Reputation: 55
I have a string which is comprised of a set of numbers and a URL. I only need all numeric characters except the ones attached to the URL. Below is my code to remove all non-numeric characters but it doesn't remove the numbers from the URL.
test = '4758 11b98https://www.website11/111'
re.sub("[^0-9]","",test)
expected result: 47581198
Upvotes: 0
Views: 113
Reputation: 163632
You could match a string that contains https:// or http:// to not capture digits attached to it, and use an alternation |
to capture the other digits in group 1.
Then in the output, join all the digits from group 1 with an empty string.
https?://\S+|(\d+)
For example
import re
pattern = r"https?://\S+|(\d+)"
s = "4758 11b98https://www.website11/111"
print(''.join(re.findall(pattern, s)))
Output
47581198
Upvotes: 0
Reputation: 262284
Change strategy, it is much easier to just keep the leading numbers and ignore the rest:
import re
test = '47581198https://www.website11/111'
re.findall(r'^\d+', test)[0]
Or, using match, if it is not sure that the leading numbers are present:
m = re.match(r'\d+', test)
if m:
m = m.group()
Output: '47581198'
If you're sure that the 'http://' string cannot be in your initial number.

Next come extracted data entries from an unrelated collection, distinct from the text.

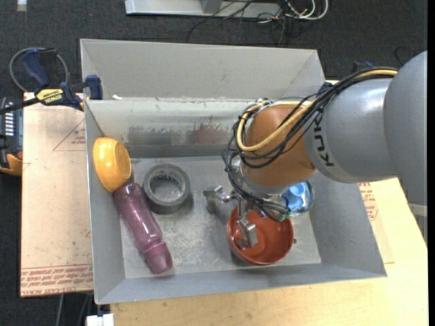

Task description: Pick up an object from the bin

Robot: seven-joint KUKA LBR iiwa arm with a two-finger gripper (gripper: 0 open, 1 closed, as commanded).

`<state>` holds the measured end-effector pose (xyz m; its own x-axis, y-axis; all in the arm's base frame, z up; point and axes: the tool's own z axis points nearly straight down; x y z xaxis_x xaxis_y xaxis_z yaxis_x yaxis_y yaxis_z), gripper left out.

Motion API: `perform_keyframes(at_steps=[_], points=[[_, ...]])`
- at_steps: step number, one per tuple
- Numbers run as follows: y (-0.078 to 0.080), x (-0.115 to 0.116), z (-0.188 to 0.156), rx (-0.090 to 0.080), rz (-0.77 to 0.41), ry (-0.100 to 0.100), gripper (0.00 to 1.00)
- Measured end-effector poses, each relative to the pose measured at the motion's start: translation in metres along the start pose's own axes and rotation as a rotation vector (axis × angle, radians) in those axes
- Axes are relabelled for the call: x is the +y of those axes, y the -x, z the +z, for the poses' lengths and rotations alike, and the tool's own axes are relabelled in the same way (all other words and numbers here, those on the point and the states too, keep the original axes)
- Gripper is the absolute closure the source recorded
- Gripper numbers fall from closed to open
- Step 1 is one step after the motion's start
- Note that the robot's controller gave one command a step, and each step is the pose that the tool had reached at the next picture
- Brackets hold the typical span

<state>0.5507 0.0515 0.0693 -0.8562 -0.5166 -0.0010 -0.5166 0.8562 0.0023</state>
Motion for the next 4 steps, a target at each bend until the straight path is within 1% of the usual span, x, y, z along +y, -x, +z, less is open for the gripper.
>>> perform_keyframes(at_steps=[1, 2, 3, 4], points=[[0.031, 0.018, -0.069, -0.006, 0.008, -0.003, 0.00], [0.040, 0.025, -0.030, 0.005, -0.475, 0.006, 0.00], [0.092, 0.052, -0.011, -0.002, 0.080, -0.002, 0.00], [0.137, 0.055, -0.015, 0.015, -0.617, -0.007, 1.00]])
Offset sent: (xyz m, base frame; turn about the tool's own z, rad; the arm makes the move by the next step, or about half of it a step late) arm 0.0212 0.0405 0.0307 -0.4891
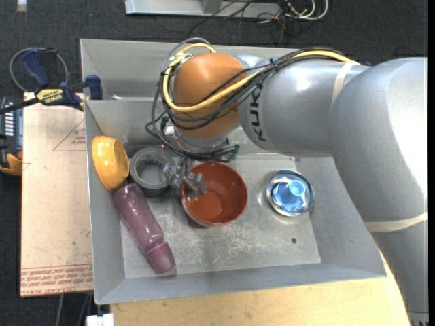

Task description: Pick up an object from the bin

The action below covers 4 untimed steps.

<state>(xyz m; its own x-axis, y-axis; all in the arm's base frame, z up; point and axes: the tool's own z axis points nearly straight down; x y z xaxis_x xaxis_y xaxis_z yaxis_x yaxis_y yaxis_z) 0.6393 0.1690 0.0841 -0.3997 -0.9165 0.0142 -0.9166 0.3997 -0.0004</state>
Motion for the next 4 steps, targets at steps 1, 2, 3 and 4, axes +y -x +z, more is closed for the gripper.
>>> perform_keyframes(at_steps=[1, 2, 3, 4], points=[[0.003, -0.002, 0.001, 0.008, -0.012, 0.006, 1.00], [0.000, 0.000, -0.011, 0.010, -0.010, 0.008, 1.00], [0.003, 0.002, -0.060, 0.001, -0.010, 0.009, 1.00], [0.004, 0.002, -0.099, -0.002, -0.010, 0.006, 1.00]])
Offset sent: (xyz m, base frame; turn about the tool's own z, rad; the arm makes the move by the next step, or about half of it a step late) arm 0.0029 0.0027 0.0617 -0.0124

Then you need two passes, one to remove the URL, and another to clean the number.
test = '4758 11b98https://www.website11/1111'
re.sub('\D', '', re.sub('https?://.*', '', test))
Output: '47581198'
Upvotes: 2
Reputation: 717
Please check the below expression:
y=re.compile('([0-9]+)(?=.*http)')
tokens = y.findall(test)
print(''.join(tokens))
Upvotes: 0